When you cook your Thanksgiving turkey this year, make sure you use the following cooking tips to make sure that your turkey is thoroughly cooked and tasty:

  • Selection: When buying a turkey, it’s best to choose one that has about one pound for each person you plan to feed at your holiday event. If you want extra leftovers, buy more, and if you are serving more than one type of meat, buy less.
  • Quality: The best turkeys will be marked with the USDA Grade A symbol. These turkeys are of the highest quality when it comes to development and condition.
  • Thawing: Just because you’re thawing your frozen turkey doesn’t mean you should completely ignore it. It’s important to make sure that a turkey stays below 40 degrees Fahrenheit, which is the temperature at which foodborne bacteria start to multiply rapidly. To be safe, thaw your turkey in cold water, a microwave oven or the refrigerator following these USDA guidelines.
  • Cross-Contamination: When you handle a raw turkey, you expose your hands and any utensils or dishware that touches the turkey to bacteria.
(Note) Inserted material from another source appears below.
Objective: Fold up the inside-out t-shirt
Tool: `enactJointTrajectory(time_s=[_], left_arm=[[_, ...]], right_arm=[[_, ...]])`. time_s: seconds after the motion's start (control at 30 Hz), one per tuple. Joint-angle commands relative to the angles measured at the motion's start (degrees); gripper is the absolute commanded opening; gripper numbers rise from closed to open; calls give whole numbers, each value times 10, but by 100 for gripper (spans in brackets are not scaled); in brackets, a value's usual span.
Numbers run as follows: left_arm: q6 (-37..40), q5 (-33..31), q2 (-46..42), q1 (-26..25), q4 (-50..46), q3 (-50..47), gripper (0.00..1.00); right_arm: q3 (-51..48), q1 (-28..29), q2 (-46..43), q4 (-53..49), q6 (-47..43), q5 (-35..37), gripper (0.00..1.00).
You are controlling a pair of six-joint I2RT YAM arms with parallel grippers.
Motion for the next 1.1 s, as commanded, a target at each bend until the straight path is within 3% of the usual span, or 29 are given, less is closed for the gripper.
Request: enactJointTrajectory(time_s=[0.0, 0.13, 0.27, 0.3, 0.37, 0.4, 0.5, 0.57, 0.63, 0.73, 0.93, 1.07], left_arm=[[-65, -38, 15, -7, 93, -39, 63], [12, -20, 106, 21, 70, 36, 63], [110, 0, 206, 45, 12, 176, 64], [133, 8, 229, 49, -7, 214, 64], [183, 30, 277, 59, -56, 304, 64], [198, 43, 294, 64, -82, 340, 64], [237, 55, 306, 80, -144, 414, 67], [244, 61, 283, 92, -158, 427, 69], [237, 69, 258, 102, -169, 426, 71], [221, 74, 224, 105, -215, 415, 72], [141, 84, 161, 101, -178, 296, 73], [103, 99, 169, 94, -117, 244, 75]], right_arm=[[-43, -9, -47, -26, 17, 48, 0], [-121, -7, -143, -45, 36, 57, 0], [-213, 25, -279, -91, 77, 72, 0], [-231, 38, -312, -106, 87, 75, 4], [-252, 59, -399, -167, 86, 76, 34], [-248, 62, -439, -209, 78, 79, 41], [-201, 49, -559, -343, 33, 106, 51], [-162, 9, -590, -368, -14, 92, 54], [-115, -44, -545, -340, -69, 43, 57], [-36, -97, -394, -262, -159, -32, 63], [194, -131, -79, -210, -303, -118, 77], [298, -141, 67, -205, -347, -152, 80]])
It’s important to always wash your hands directly after handling any raw meats to prevent bacteria from spreading to other foods. You should also limit the use of certain utensils and dishware to the turkey only, and wash these thoroughly after using them.
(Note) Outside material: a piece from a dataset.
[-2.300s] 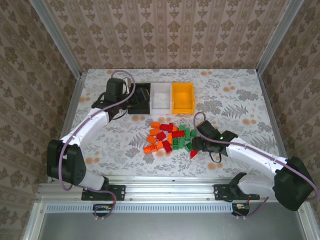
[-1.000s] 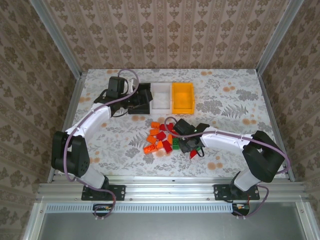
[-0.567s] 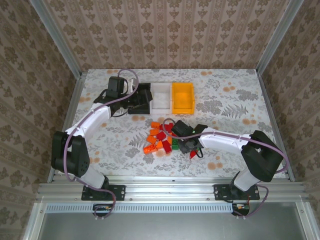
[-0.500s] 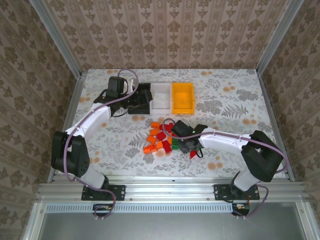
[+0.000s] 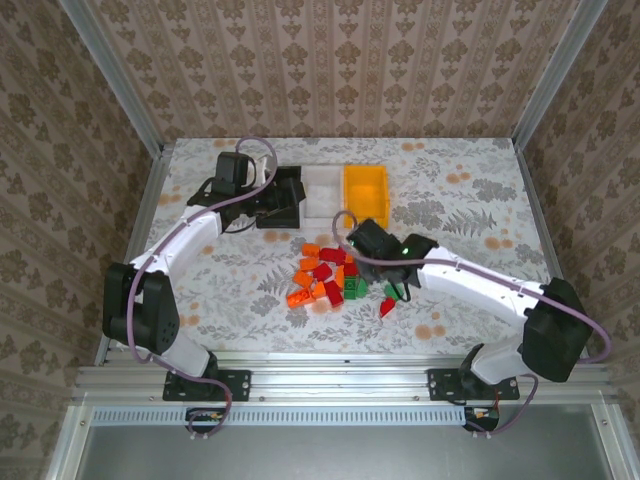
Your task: Sort the legos into containers by color
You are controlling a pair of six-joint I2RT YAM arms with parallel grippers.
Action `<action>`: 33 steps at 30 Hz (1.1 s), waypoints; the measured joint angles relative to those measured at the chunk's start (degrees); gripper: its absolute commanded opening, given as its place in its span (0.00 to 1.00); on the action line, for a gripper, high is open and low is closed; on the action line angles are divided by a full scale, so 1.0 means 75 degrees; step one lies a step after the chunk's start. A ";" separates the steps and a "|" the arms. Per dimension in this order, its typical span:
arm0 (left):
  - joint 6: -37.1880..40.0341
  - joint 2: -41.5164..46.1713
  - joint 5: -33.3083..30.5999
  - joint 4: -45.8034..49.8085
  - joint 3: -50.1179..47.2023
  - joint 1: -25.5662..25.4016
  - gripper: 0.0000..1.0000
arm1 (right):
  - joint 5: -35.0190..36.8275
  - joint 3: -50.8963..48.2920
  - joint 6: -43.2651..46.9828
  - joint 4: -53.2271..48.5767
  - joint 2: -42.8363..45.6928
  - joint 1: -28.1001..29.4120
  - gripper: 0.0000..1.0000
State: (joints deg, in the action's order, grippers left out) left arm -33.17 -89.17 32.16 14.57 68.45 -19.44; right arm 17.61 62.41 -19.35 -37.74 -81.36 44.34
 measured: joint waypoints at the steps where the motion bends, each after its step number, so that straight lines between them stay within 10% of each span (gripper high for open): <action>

  • Cooking: Before cooking, make sure your turkey is completely thawed. Then, set the oven to at least 325 degrees Fahrenheit and place the turkey in a shallow roasting pan. As the cooking process nears its end, check the turkey at several points to ensure that the internal temperature has reached at least 165 degrees Fahrenheit. The best points to check are the center of the breast, the center of the stuffing area and the wing joint.

Fun Facts

The following are some fun facts that you may not have known about Thanksgiving turkeys before:

  • Turkey was eaten by the Pilgrims and the Wampanoag Native Americans in what is traditionally called “The First Thanksgiving,” which took place in 1621.
  • It is estimated that about one-third of the annual consumption of turkey in the U.S. takes place in the Thanksgiving and Christmas season.
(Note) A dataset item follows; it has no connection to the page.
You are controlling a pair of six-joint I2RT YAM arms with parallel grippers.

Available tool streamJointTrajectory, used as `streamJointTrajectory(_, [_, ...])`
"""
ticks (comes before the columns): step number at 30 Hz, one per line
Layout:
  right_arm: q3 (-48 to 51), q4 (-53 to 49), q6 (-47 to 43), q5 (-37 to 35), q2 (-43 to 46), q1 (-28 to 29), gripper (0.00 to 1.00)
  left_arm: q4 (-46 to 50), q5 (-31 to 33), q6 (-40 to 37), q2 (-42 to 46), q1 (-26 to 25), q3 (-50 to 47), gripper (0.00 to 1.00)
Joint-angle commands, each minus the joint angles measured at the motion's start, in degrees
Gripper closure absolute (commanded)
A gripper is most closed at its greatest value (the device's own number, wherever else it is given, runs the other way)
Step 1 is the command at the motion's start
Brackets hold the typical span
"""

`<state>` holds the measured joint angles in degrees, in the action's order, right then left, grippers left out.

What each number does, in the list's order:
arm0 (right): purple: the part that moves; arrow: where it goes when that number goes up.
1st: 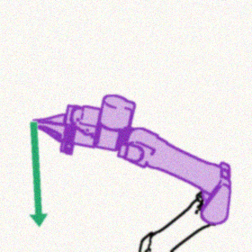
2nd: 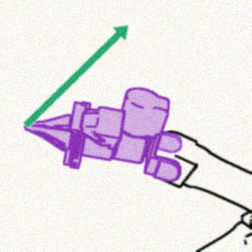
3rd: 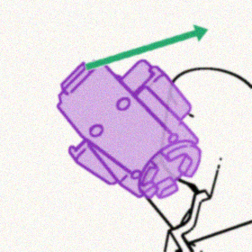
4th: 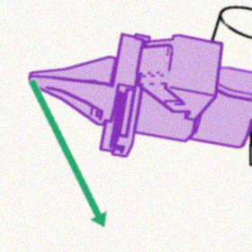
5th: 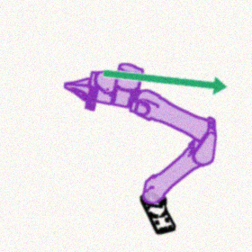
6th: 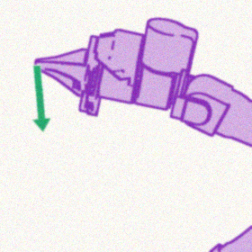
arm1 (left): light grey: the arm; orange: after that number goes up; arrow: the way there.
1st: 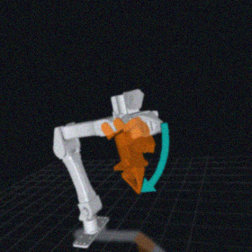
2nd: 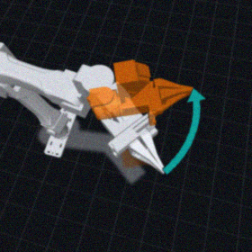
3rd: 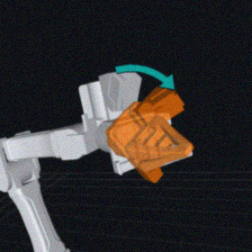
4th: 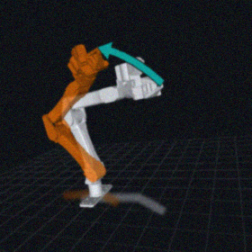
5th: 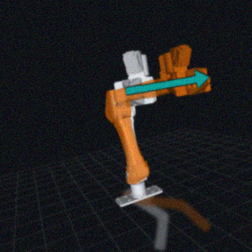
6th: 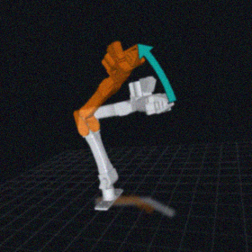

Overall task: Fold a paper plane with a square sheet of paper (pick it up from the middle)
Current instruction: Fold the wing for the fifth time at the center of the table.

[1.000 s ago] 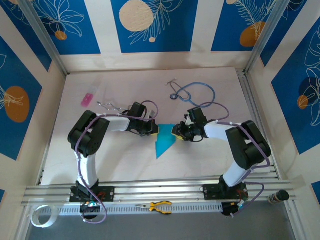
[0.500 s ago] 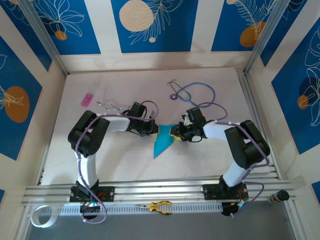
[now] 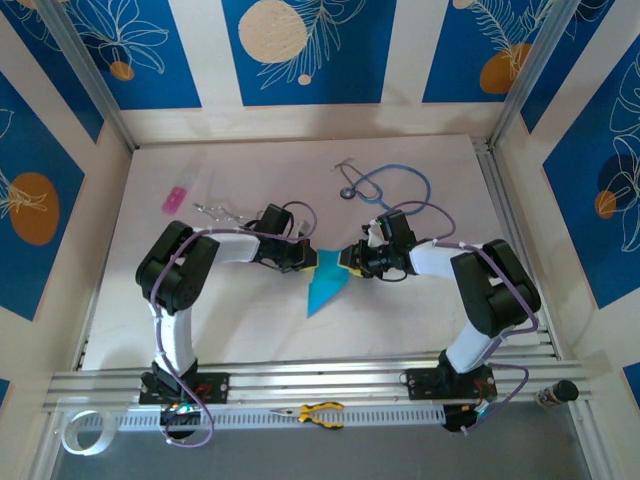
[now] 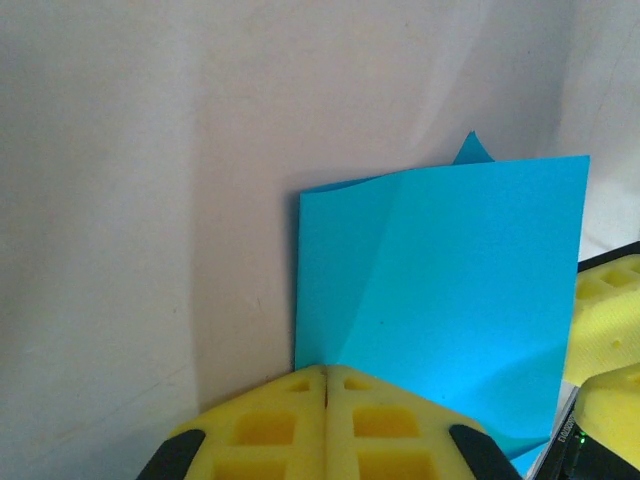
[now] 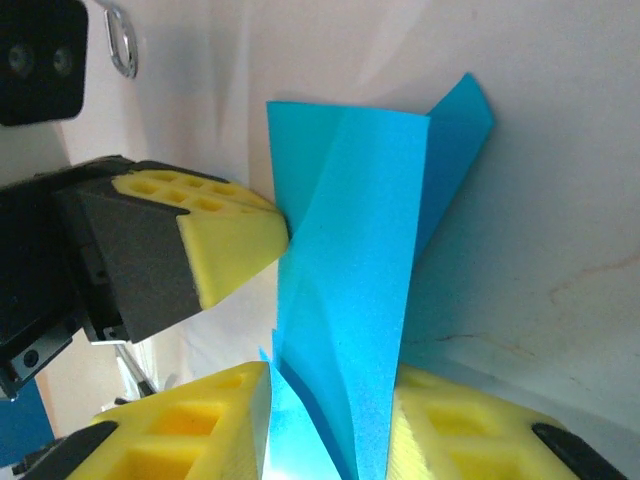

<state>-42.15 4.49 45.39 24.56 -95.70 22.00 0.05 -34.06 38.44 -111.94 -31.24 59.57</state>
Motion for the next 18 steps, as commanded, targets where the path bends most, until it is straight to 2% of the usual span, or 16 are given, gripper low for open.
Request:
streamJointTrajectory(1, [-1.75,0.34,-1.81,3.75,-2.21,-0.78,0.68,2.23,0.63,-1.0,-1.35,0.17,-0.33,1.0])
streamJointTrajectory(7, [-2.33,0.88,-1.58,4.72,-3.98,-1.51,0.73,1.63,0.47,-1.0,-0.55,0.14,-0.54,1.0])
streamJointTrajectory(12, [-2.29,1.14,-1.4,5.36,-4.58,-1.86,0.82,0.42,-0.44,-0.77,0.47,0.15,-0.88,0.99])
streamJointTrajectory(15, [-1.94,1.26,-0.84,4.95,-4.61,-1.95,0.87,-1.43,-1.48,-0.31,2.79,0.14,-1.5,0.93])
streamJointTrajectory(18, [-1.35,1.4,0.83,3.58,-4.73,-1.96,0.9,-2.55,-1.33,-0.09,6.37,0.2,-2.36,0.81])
  • About 675 million pounds of turkey are eaten at Thanksgiving each year.
  • According to the National Turkey Federation, about 88% of Americans eat turkey at Thanksgiving.
  • A 15-pound turkey is generally comprised of about 70 percent white meat and 30 percent dark meat.
  • The average weight of a Thanksgiving turkey is 15 pounds.
  • Turkeys have been bred to have white feathers so that the skin underneath the feathers will not have spots.
  • Turkeys have also been bred to have such large breasts that they sometimes fall over. Additionally, commercially raised turkeys cannot fly.
  • A male turkey is called a tom, and a female turkey is called a hen.